> **To do**: There is one span to output from the data below: the lines starting at the line with "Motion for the" and ending at the line with "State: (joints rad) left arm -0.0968". Output it exactly, ends included, nothing more.

↓↓↓

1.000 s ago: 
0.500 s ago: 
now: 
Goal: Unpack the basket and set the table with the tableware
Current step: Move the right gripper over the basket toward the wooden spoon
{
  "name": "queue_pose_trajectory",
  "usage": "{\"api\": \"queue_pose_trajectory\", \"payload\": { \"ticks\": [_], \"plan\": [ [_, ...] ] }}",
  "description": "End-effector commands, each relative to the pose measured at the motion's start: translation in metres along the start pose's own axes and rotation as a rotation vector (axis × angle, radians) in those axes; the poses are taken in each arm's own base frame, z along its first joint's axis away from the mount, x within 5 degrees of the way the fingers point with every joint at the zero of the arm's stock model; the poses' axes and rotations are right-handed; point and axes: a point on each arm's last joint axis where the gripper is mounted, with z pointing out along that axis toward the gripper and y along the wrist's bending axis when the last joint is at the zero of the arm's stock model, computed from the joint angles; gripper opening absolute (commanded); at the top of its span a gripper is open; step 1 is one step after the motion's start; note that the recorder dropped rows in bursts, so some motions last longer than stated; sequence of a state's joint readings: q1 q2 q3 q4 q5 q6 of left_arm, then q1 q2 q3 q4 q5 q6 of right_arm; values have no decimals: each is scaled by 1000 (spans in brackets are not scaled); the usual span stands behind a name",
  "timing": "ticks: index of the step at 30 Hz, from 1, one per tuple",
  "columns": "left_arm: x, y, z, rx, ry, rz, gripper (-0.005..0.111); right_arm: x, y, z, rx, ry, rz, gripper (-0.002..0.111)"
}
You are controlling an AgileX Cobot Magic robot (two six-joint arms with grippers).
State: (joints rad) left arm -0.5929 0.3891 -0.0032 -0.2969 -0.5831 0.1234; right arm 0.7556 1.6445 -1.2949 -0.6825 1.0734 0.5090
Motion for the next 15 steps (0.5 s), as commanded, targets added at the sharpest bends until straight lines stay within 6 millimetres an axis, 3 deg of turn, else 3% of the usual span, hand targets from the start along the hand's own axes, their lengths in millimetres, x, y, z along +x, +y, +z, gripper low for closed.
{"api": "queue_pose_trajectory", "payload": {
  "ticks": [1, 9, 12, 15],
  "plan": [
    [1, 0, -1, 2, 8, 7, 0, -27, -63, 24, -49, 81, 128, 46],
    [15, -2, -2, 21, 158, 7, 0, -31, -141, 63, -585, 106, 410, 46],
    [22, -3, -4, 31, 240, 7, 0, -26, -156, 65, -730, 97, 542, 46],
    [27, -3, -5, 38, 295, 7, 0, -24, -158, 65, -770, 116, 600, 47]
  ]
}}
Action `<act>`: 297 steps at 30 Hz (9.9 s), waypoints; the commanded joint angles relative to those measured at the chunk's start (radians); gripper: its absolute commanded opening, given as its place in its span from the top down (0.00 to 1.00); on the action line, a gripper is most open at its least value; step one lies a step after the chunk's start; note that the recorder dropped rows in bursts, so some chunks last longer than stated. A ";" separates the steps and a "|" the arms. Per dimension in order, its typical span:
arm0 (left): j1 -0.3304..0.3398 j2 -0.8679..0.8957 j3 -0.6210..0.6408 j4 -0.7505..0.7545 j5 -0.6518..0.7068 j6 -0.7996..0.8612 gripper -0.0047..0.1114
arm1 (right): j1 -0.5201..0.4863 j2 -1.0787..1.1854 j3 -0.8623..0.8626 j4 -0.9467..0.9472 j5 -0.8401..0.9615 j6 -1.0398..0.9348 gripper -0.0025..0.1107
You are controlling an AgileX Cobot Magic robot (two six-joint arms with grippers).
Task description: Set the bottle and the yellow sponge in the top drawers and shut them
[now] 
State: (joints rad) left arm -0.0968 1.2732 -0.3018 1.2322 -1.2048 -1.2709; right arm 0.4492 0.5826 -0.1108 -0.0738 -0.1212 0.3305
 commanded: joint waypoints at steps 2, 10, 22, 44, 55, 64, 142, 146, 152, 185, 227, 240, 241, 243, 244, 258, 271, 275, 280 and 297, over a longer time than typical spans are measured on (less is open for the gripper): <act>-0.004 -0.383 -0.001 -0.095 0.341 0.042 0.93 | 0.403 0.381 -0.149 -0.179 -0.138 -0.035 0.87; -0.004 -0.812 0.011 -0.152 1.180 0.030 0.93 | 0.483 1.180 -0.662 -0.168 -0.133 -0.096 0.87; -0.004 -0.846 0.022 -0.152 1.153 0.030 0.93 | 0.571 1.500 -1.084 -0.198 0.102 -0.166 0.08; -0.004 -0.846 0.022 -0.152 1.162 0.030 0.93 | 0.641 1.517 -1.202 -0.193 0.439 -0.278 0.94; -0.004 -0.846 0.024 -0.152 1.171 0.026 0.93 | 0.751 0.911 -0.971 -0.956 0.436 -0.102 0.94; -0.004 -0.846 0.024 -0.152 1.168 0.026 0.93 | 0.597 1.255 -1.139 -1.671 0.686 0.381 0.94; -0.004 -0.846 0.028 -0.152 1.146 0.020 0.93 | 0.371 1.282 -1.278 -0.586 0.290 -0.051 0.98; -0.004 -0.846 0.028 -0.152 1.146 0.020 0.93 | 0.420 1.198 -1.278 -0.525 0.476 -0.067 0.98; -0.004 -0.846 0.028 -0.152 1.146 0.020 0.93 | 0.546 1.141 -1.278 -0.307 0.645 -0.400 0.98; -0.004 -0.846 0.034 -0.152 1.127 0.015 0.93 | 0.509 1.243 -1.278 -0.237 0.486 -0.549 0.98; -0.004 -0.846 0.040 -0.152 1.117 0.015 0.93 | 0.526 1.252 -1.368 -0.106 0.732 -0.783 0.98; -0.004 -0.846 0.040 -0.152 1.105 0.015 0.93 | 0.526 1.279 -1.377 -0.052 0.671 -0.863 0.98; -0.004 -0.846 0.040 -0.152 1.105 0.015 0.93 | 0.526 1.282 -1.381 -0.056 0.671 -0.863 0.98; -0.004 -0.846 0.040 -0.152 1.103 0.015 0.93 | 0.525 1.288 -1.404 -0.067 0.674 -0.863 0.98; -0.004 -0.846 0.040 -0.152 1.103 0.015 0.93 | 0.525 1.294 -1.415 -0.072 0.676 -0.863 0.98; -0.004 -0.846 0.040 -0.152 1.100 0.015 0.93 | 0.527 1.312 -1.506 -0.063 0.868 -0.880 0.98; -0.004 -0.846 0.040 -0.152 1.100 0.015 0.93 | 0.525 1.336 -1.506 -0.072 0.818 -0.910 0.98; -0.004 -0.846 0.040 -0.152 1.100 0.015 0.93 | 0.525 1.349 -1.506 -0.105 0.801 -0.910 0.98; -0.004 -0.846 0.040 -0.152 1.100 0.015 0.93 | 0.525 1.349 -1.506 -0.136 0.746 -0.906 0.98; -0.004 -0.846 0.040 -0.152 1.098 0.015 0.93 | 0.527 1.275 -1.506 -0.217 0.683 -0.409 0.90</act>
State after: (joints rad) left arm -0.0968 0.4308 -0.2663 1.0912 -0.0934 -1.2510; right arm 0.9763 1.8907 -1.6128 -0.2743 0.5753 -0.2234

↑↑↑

> **Completed exercise**:
Motion for the next 15 steps (0.5 s), as commanded, targets added at the sharpest bends until straight lines stay within 6 millimetres an axis, 3 deg of turn, else 3% of the usual span, hand targets from the start along the hand's own axes, their lengths in millimetres, x, y, z along +x, +y, +z, gripper low for closed.
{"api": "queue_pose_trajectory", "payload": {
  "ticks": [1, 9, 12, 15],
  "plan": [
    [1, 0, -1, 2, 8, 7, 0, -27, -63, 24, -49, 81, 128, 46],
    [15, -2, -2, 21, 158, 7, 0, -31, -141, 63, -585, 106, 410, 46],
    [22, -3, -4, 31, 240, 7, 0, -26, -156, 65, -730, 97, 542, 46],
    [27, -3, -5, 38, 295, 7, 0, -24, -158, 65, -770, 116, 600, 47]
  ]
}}
Action `<act>`: 297 steps at 30 Hz (9.9 s), waypoints; the commanded joint angles relative to those measured at the chunk's start (radians); gripper: its absolute commanded opening, given as its place in its span from the top down (0.00 to 1.00); on the action line, a gripper is most open at its least value; step one lies a step after the chunk's start; note that the recorder dropped rows in bursts, so some chunks last longer than stated. A ";" separates the steps and a "|" the arms. Per dimension in order, its typical span:
arm0 (left): j1 -0.3304..0.3398 j2 -0.8679..0.8957 j3 -0.6210..0.6408 j4 -0.7505..0.7545 j5 -0.6518..0.7068 j6 -0.7996..0.8612 gripper -0.0047..0.1114
arm1 (right): j1 -0.5201..0.4863 j2 -1.0787..1.1854 j3 -0.8623..0.8626 j4 -0.9467..0.9472 j5 -0.8401..0.9615 j6 -1.0398..0.9348 gripper -0.0025..0.1107
You are controlling an AgileX Cobot Magic robot (two six-joint arms with grippers).
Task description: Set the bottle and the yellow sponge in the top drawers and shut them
[now] 
State: (joints rad) left arm -0.0968 1.2732 -0.3018 1.2322 -1.2048 -1.2709; right arm 0.4492 0.5826 -0.1108 -0.0738 -0.1212 0.3305

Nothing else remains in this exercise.